According to reliable estimates, European military spending, which has already ticked higher in recent years, will increase by 53% from 2021 to 2026 to $481 billion, and potentially as high as 65% to $519 billion. In Europe where the perception of threat level is acute, the need for new combat and field equipment is considered urgent. The order books for most companies in the sector used to be related to longer-term projects, such as submarines and naval ships. Now,, with the amount of equipment going into Ukraine, there are customers around the world who are looking to replenish those stocks. Some existing orders for combat vehicles are being accelerated by a number of countries including Slovakia, Czech Republic, Poland, and others. U.S. arms makers have also posted strong order books as they benefit from a slice of the $27 billion in military equipment committed by the U.S. to Ukraine.

Meanwhile, NATO’s biggest European members (Germany, France, and Britain) are using the stronger ties between NATO and Ukraine – as a way to encourage Ukraine to begin peace talks with Russia.
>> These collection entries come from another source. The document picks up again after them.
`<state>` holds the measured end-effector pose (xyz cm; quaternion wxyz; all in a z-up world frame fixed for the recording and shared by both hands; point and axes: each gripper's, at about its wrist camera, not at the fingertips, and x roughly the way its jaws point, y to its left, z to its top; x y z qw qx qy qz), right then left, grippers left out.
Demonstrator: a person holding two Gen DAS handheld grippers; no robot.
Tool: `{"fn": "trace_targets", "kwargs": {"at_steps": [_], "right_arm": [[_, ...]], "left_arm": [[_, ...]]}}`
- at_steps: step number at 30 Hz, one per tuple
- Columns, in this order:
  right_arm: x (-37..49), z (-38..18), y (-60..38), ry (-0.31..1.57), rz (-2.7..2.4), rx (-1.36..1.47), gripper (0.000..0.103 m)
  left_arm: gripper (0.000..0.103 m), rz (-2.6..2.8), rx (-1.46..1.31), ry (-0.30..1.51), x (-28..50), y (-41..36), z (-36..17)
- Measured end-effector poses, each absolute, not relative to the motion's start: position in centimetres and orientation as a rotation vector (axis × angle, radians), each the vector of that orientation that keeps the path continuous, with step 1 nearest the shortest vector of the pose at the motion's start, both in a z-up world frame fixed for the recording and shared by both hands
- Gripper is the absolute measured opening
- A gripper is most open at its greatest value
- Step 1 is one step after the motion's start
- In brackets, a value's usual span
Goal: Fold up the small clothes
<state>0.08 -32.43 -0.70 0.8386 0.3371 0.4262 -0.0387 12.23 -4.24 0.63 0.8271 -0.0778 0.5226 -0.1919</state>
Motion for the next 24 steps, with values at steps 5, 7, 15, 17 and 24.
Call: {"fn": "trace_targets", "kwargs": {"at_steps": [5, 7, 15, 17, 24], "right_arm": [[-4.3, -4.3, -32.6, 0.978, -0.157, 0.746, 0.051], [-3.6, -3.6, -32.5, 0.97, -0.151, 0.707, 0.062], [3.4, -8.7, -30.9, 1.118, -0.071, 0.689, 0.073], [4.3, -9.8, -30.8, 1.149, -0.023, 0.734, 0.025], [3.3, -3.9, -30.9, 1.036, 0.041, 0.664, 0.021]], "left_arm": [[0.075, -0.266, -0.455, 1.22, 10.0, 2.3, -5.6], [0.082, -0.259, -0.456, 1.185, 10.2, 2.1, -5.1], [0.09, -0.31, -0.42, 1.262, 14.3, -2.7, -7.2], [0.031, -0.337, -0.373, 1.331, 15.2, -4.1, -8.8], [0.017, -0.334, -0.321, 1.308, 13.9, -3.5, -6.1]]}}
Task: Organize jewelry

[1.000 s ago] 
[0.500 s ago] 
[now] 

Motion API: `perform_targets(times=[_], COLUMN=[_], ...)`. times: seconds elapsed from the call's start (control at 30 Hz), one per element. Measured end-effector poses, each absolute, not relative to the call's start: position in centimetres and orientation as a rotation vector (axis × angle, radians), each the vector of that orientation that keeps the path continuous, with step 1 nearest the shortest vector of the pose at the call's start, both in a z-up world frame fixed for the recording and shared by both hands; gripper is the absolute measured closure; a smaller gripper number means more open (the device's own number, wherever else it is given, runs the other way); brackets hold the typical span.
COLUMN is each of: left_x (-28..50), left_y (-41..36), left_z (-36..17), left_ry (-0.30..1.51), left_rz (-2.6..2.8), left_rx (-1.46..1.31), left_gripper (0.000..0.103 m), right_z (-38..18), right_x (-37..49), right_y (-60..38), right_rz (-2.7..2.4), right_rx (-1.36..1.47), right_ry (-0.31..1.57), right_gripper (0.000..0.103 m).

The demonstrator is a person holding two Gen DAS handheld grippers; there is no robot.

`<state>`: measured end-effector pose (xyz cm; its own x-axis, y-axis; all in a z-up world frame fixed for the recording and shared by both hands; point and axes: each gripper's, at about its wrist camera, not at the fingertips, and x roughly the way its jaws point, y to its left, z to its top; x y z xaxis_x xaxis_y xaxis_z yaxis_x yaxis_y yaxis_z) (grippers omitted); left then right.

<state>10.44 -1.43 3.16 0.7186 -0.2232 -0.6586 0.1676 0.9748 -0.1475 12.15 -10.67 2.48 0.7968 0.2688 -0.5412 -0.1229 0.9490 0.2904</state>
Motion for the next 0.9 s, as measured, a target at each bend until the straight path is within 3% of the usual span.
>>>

They argue that talks should proceed even if Moscow continues to occupy Ukrainian territory

While outlining a blueprint for an agreement to give Ukraine much broader access to advanced military equipment, weapons, and ammunition to defend itself once the war ends, the UK has pushed for peace talks to begin. The German and French governments support this initiative. Officials of all three countries have been careful to stress that any decision on when and under what conditions any peace talks start is entirely up to Ukraine. However, public declarations masks deepening private doubts among western politicians that Ukraine will be able to expel the Russians from eastern Ukraine and Crimea, which Russia has controlled since 2014. There is the concern that the West can only help sustain the war effort for so long, especially if the conflict settles in a stalemate.

On the other hand, most Central and Eastern European governments fear that encouraging Ukraine to negotiate before either Ukraine or Russia is ready – would likely embolden Russia by suggesting dwindling Western support. The world view peddled by the Russian leadership reflects a fundamental anti-American, anti-western, and anti-European grievance-filled contention that the west betrayed Russia after the cold war by accepting newly free, former communist countries of central and eastern Europe into NATO. Russia’s thirst for conquest, revenge, and a revered place in the annals of history remains unquenched. Given this mindset, there should be no doubt that Russia will remain a source of war, aggression, and destabilization against Western interests. At this juncture, there appears to be little likelihood that Russia will soon back down; or that Ukrainians will cease from defending their country.

destroyed house with mom

Low-income countries

With the pandemic causing more low-income countries to fall into debt distress beginning in 2020, China initially appeared to be part of the solution. It delivered more debt relief than any other lender to Covid-19 hit countries.

Now, rather than joining collective efforts to rescue distressed borrowers, critics say China is putting its own interests first. This not only challenges the traditional approach to sovereign defaults, but the very foundations of the IMF, World Bank and other multilateral lenders. China is using its status as the largest creditor nation to secure rights to valuable raw materials in several indebted countries and to play a central role in how these distressed economies obtain debt relief. This will happen based mostly on China’s terms which are in China’s interests not the debtor country.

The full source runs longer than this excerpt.